§ EXERCISE: Work out how many lines in the data include the string "camera"; reply with that number alone.

Records from a data collection:
↓

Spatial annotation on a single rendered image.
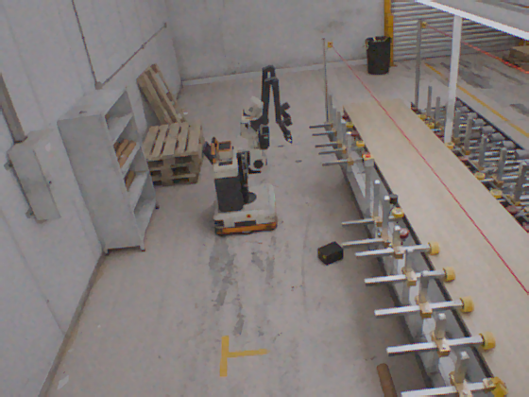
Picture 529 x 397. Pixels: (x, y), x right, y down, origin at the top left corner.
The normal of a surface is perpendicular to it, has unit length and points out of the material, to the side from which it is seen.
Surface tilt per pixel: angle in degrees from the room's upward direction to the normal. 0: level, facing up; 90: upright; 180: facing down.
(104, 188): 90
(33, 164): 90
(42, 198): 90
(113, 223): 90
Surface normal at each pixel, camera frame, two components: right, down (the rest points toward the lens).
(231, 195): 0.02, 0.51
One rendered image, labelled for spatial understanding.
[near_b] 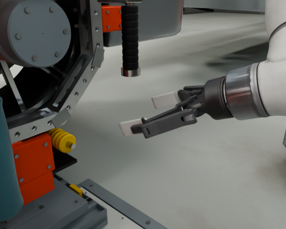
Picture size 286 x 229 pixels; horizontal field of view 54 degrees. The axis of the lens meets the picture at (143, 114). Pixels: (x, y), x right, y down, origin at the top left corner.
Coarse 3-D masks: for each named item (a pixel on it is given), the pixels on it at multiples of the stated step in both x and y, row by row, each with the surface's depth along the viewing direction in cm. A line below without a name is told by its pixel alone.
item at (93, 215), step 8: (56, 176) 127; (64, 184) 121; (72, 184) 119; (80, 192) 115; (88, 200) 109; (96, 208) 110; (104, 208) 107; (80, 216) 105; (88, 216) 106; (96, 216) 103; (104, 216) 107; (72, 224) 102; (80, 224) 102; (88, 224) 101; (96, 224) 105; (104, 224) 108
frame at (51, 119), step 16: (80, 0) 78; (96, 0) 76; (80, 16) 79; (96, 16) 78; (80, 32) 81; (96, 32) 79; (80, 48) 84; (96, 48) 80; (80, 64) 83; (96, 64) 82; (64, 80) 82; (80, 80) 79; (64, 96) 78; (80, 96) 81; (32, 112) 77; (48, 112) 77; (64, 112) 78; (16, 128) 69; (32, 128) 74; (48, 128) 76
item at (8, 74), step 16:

↑
↓

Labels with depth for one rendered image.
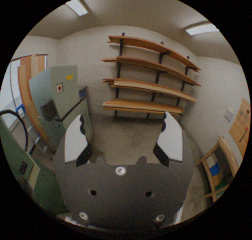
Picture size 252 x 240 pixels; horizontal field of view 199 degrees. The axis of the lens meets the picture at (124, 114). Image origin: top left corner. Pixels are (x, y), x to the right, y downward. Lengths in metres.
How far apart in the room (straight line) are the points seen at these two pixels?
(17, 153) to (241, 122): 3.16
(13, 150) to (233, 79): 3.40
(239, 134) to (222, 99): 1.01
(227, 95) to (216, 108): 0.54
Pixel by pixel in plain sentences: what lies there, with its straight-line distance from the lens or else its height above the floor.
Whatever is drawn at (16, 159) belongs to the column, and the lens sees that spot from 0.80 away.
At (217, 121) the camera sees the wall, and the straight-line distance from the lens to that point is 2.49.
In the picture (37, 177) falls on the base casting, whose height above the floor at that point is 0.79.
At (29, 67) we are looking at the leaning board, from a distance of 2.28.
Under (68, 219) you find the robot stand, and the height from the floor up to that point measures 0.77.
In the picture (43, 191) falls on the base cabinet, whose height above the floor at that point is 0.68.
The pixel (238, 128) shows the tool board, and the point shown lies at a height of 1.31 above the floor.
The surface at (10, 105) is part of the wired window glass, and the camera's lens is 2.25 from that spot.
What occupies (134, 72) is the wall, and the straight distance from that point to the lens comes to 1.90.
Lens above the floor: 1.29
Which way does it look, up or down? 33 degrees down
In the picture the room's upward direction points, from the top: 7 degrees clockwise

↑

§ OUTPUT FOR THIS TASK: 3